Est-ce que cet achat risque de provoquer un déséquilibre quelconque dans une relation que le prospect a avec quelqu’un…. ?

5. Est-ce que j’en ai besoin maintenant ?

Votre job, ici va être de prouver à votre prospect que non seulement l’achat va être la bonne chose pour lui (question 3), que ça ne risque pas d’avoir de conséquences négatives (question 4), mais en plus, qu’il en a besoin maintenant !

Pas dans 2 semaines.
Pas dans un mois.

Mais maintenant.
Parce que c’est MAINTENANT que votre prospect doit changer.

Pas dans 2 semaines.
Pas dans un mois.

Voici les 5 réponses que vous devez avoir, ou tout du moins, vous devez aiguiller votre prospect durant vos appels téléphoniques, pour qu’il ai ces 5 réponses avant la fin de votre appel téléphonique.

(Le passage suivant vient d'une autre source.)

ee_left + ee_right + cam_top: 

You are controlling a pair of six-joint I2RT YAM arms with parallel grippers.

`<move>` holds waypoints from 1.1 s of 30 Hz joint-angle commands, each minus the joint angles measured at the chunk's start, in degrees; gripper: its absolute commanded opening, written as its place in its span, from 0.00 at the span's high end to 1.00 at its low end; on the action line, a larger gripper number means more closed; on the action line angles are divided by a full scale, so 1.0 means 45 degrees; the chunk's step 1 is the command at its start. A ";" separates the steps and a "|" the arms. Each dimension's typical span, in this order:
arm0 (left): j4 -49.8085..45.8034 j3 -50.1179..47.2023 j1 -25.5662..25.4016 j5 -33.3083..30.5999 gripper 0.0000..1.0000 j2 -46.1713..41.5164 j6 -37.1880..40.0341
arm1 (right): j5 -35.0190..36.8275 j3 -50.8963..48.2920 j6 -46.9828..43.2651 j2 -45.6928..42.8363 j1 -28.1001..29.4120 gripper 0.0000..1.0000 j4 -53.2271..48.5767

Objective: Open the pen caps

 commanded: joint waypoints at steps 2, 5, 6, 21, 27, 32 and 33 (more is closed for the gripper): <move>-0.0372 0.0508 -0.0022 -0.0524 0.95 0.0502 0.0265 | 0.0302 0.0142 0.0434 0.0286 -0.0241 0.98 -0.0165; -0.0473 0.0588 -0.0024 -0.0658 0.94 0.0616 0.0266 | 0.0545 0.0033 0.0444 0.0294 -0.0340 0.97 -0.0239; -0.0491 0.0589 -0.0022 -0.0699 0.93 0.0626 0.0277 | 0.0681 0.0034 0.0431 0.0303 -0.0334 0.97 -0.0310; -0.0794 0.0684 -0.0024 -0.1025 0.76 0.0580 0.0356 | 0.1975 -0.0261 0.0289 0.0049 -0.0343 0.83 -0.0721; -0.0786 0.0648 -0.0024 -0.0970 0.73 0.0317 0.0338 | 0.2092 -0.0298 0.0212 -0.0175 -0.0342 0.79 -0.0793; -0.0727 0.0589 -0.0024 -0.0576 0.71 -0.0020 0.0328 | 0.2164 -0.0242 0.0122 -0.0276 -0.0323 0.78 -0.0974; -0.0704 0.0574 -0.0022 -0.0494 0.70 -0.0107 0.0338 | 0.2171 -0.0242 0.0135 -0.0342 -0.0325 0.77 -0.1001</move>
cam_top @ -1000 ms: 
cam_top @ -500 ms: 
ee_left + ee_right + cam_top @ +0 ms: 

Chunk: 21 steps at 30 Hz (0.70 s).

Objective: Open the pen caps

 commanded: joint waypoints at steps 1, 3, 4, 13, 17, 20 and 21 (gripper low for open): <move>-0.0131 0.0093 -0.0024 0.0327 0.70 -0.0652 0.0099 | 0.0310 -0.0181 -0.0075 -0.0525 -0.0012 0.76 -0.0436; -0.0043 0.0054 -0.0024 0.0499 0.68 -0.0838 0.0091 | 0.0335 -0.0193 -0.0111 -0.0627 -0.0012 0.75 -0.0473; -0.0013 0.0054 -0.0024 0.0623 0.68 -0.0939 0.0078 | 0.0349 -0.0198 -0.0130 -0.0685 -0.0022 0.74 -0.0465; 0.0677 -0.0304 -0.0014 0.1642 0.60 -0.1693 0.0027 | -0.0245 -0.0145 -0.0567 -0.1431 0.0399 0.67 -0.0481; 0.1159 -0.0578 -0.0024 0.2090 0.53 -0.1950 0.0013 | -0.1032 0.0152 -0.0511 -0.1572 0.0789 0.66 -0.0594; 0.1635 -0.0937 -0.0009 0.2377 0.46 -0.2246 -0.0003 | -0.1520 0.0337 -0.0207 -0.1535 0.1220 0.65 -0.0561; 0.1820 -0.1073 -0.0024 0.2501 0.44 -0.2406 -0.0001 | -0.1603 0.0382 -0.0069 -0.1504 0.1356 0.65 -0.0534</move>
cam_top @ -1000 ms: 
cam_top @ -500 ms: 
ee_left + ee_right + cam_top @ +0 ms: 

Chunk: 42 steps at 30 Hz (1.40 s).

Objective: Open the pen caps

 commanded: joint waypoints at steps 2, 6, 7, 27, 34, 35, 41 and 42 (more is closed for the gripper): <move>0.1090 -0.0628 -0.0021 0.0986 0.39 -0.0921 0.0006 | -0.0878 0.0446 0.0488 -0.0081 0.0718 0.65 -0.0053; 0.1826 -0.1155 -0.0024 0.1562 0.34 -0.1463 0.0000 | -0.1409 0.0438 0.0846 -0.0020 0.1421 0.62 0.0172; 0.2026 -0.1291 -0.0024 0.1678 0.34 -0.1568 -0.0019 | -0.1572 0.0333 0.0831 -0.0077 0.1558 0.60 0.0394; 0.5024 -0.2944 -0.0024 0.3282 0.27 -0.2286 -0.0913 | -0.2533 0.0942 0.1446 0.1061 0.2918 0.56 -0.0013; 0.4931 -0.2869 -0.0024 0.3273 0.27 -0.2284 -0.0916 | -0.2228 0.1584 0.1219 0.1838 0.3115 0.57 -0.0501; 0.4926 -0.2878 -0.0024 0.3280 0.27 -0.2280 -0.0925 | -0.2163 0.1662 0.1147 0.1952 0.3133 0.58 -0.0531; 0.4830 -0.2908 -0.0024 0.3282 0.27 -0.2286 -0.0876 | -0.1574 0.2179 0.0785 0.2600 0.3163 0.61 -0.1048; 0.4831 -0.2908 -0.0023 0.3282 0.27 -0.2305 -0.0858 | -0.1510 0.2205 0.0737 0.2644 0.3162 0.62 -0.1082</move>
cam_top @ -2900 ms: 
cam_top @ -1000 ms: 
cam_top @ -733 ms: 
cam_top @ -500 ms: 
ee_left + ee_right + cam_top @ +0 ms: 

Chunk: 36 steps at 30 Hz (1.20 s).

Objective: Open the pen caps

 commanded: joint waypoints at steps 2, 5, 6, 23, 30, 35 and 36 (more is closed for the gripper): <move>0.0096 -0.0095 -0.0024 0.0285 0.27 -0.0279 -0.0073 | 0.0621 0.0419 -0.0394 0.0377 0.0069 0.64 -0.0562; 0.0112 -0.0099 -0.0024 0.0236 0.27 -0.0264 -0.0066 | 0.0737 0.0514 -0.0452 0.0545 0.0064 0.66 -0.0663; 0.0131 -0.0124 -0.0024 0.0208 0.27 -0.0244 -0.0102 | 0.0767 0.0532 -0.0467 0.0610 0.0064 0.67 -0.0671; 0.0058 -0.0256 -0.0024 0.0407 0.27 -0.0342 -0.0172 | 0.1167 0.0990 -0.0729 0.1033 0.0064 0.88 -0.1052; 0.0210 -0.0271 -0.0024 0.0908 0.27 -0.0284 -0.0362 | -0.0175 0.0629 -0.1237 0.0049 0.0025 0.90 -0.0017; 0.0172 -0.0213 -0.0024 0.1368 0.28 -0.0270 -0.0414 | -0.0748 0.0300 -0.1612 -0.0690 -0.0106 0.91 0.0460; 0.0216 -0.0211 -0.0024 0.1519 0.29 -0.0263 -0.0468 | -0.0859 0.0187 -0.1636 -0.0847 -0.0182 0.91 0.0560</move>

Alors, dis-moi, si tu étais un prospect et que tu avais les réponses à ces questions, est-ce que tu achèterais ?

A très bientôt,
Julie LEPAGE
Co-gérante de Closer Évolution®
“Ma mission est de dépoussiérer les anciens codes de la vente et de vous permettre de vous y reconvertir professionnellement, pour pleinement vous y épanouir.”